15-Bunga Lili

Màu nền
Font chữ
Font size
Chiều cao dòng

Senja meraih sticky note yang berisi list dan diserahkan kepada Aras yang tengah mengecek majalah kesehatan mental. Dia ikut duduk di sebelah Aras, memperhatikan wajah cowok itu. Tiba-tiba saja Senja ingin menebak apa yang Aras pikirkan sekarang sebab raut wajah pacarnya ini terlihat biasa-biasa saja, padahal sebenarnya mungkin menyimpan sesuatu.

"Ras, lo lagi mikirin apa setelah ngeliat majalah ini?"
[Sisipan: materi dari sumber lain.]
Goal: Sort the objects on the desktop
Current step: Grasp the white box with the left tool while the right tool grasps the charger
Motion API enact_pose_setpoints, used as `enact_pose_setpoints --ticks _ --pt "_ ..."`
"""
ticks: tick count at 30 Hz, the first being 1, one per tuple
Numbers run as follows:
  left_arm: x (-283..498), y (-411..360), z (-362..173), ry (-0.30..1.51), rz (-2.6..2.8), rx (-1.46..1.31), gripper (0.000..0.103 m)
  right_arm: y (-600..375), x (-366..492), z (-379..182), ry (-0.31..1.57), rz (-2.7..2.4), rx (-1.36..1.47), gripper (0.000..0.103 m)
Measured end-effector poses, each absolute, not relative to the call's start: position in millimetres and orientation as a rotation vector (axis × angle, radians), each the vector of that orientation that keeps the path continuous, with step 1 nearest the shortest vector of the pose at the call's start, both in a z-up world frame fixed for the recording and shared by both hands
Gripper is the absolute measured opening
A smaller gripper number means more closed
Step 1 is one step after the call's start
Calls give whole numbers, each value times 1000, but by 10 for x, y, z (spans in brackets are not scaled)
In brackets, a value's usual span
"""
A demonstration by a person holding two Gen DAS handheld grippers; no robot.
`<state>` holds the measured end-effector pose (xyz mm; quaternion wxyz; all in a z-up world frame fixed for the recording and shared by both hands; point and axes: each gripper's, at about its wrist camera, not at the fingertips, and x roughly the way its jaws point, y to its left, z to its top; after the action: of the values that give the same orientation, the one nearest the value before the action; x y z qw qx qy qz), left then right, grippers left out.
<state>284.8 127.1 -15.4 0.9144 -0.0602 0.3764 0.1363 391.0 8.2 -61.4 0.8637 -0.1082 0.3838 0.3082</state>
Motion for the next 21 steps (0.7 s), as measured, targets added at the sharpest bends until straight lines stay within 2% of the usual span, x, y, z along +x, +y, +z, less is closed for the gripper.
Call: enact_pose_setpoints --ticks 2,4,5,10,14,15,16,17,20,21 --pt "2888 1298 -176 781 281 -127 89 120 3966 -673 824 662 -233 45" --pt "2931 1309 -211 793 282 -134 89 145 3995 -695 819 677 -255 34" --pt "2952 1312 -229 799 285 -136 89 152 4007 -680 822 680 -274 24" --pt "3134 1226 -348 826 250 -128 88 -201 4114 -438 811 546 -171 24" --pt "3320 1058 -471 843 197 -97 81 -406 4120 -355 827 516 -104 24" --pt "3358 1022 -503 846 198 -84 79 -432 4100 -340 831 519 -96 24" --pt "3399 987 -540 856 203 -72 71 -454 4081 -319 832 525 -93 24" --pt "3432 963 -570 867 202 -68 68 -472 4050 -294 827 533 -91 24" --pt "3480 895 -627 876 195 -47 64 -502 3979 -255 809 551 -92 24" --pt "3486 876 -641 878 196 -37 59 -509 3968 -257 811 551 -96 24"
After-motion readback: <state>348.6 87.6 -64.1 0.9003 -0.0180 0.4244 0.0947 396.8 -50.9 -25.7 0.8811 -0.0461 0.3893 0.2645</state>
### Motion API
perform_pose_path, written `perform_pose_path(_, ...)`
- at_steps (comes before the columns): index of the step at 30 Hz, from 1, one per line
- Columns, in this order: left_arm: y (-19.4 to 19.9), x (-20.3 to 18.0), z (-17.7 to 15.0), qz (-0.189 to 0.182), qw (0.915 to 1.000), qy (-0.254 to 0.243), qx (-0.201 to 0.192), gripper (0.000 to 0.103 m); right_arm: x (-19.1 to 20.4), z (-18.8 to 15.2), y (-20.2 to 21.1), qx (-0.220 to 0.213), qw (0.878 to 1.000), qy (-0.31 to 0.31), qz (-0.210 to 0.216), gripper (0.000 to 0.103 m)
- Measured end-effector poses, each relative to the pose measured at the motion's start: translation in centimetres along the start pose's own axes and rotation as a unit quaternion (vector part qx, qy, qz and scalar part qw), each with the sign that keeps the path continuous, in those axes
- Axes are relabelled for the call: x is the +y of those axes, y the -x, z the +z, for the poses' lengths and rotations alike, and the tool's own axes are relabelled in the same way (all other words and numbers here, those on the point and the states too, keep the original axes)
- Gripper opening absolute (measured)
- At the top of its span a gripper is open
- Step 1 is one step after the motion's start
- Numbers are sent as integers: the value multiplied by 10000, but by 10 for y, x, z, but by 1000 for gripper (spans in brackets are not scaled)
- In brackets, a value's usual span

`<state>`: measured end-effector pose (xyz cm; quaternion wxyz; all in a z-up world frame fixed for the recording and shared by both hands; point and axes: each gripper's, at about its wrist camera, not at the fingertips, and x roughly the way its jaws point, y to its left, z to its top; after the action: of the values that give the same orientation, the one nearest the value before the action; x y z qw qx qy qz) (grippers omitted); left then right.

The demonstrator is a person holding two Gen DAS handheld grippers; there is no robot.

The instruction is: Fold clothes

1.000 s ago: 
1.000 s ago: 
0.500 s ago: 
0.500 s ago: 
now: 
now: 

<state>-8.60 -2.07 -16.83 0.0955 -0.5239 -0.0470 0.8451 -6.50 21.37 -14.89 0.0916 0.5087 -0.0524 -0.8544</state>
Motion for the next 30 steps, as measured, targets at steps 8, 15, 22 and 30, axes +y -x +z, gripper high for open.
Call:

Bukannya menjawab, Aras malah menatap mata gadis di depannya, mematung sepersekian detik. Hal itu membuat Senja berdecak. Kan, Aras memang menyimpan sesuatu.

"Mana sticky note-nya?" Aras mengangsurkan tangan tanpa melihat Senja sebab masih sibuk mengutak-atik kertas bergambar di depannya.

Meski mengomel, Senja tetap menyerahkan kertas persegi berwarna itu pada Aras. "Apa yang menarik dari majalahnya, sih?"

Lagi-Lagi tak ada jawaban. Senja berdecak jengkel sambil menghempaskan badan di kasur. Dia tidak peduli Aras mau melakukan apa saja, terserah. Cowok itu sedari tadi sibuk dengan kegiatannya mengutak-atik beberapa barang selain majalah. Senja melirik sebelah kanannya ketika merasakan ada pergerakan di kasur.

"Gue lagi mikir. Lo ngambek, kan? Dasar arwah ngambekan," ledek Aras sambil ikut berbaring di samping Senja.

Sebenarnya Senja ingin marah karena dikatai arwah ngambekan, tetapi yang terjadi adalah dia malah kesulitan menahan bibir agar tak tersenyum. Pertahanannya runtuh ketika Aras mengacak-acak rambutnya sambil memasang senyum lebar. Bisa-bisanya dia memiliki pacar semanis ini.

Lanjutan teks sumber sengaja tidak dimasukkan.